Task :: The lines you return must be all those in the data that hold the string "alike".

· · ·

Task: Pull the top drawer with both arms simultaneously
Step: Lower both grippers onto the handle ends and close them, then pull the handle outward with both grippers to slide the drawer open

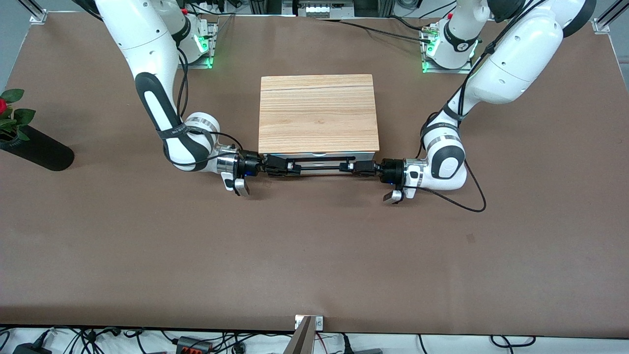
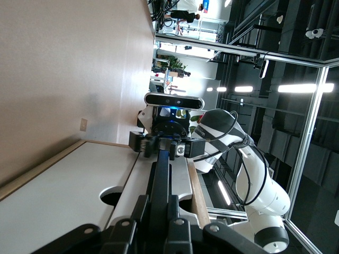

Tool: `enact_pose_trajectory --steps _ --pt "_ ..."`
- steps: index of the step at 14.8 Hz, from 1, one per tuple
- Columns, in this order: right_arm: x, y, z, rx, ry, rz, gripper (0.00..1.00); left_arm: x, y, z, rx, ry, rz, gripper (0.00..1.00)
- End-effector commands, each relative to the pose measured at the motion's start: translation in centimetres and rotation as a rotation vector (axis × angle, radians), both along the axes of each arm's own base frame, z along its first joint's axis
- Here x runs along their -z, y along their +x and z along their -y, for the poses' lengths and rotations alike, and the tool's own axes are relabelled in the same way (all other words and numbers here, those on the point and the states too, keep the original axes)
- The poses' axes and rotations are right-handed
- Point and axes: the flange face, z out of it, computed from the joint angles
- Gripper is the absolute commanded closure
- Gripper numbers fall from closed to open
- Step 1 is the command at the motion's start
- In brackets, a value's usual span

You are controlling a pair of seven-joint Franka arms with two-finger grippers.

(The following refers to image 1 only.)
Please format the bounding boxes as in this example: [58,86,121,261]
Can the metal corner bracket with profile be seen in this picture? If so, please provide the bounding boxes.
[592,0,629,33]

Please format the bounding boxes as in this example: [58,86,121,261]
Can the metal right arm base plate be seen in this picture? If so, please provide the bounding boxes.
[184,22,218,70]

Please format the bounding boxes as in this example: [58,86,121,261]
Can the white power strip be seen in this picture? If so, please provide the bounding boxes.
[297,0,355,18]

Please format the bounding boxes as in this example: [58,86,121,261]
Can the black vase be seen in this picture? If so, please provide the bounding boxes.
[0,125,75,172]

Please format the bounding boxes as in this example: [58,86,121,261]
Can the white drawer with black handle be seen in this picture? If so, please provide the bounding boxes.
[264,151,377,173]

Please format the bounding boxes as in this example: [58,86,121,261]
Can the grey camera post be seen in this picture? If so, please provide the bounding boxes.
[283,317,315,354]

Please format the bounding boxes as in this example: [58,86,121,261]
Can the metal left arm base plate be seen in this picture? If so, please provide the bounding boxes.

· · ·

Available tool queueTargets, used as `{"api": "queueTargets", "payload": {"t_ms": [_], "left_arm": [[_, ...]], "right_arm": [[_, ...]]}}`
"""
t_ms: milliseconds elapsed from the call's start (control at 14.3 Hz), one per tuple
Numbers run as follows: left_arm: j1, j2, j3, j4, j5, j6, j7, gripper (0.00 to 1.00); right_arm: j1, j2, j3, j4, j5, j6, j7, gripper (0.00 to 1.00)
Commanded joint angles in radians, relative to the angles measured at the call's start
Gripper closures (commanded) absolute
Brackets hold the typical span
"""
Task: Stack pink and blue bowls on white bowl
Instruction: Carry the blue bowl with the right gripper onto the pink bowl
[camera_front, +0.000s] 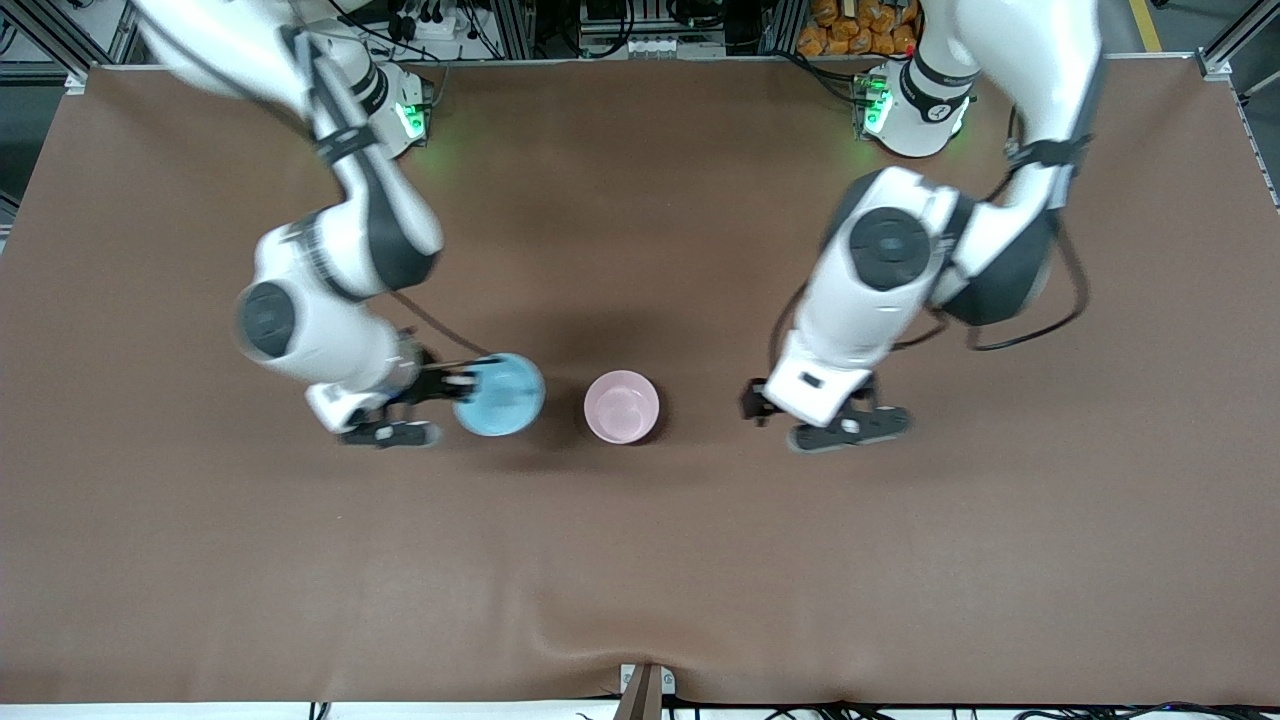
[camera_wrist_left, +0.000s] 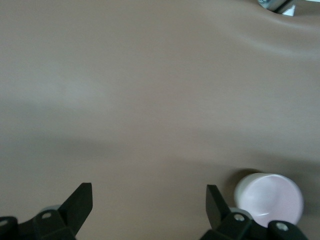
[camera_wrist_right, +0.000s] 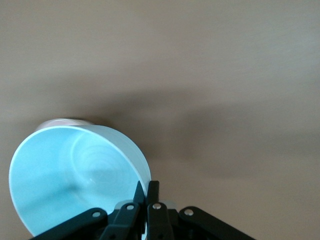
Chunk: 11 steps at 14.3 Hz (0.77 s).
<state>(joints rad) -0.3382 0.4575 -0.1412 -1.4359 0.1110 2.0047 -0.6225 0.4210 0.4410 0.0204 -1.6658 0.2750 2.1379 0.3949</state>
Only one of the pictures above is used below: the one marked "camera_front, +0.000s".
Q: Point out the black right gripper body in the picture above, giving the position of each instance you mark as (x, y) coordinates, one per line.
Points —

· · ·

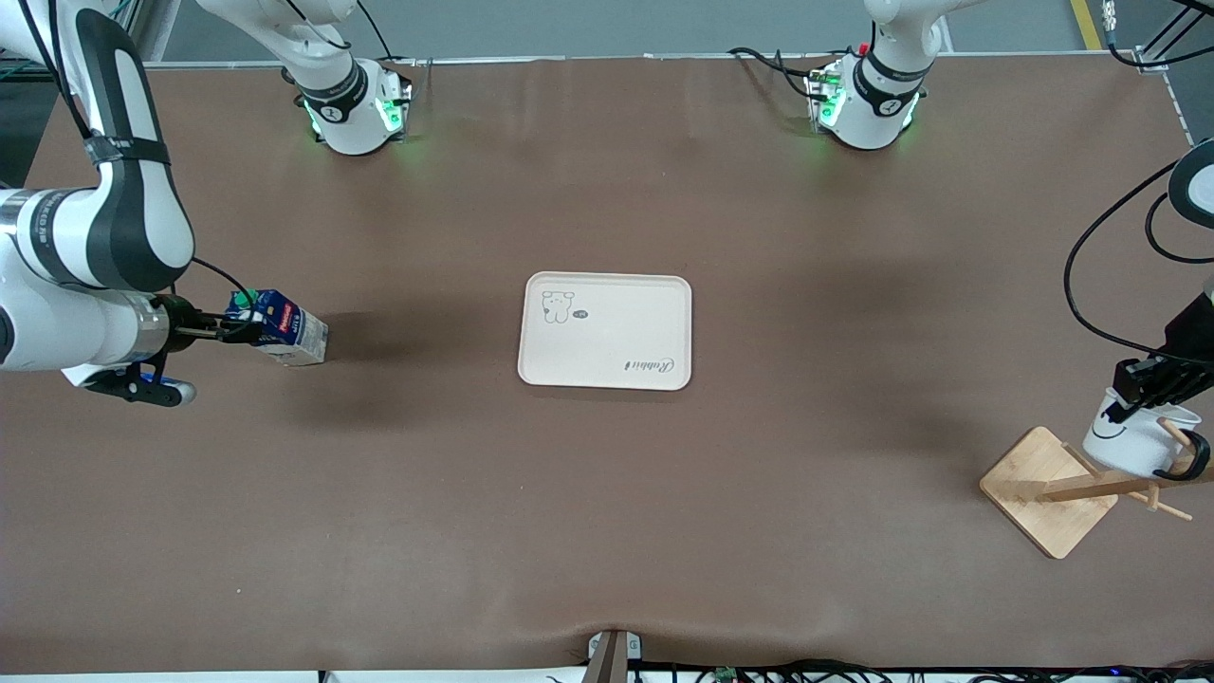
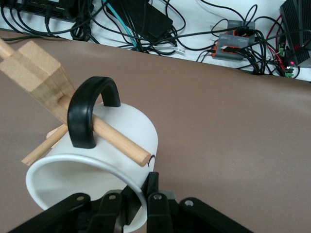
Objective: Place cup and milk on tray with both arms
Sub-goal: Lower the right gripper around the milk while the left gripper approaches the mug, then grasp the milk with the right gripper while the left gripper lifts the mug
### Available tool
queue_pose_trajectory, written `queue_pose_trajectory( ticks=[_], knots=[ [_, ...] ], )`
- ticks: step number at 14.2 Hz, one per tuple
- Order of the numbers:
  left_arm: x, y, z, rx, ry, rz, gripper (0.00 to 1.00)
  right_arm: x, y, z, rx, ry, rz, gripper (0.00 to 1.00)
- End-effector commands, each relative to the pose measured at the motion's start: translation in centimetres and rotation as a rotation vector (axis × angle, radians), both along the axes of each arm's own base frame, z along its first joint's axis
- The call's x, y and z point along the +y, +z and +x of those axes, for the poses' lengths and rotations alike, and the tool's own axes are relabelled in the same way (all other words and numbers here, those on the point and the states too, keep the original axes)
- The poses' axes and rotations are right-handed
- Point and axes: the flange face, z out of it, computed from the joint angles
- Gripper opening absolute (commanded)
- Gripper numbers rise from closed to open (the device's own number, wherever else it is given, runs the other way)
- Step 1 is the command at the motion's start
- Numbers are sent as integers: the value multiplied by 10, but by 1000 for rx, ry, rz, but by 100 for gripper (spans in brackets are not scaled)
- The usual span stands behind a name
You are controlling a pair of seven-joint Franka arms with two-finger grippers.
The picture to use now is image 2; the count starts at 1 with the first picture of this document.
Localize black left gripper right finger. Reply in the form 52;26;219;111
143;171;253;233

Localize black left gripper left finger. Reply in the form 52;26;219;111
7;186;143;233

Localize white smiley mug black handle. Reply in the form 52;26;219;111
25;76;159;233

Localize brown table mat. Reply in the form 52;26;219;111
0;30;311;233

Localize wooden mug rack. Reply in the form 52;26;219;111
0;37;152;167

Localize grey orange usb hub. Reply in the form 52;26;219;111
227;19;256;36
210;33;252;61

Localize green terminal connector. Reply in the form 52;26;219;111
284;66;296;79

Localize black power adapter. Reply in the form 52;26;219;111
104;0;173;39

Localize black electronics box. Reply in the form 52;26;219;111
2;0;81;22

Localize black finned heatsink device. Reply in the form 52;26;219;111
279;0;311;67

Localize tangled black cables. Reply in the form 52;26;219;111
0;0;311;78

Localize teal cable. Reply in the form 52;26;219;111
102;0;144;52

· · ·

Exercise output ::
- Here x runs along their -z, y along their +x and z along their -y, for the poses' lengths and rotations alike, and the tool's own axes are relabelled in the same way (all other words and numbers here, those on the point and the states too, keep the original axes)
- The call's x, y and z point along the +y, +z and +x of those axes, for the poses' lengths and rotations alike, and the tool's own axes are relabelled in the same way (all other words and numbers here, those on the point and the states too, keep the original axes)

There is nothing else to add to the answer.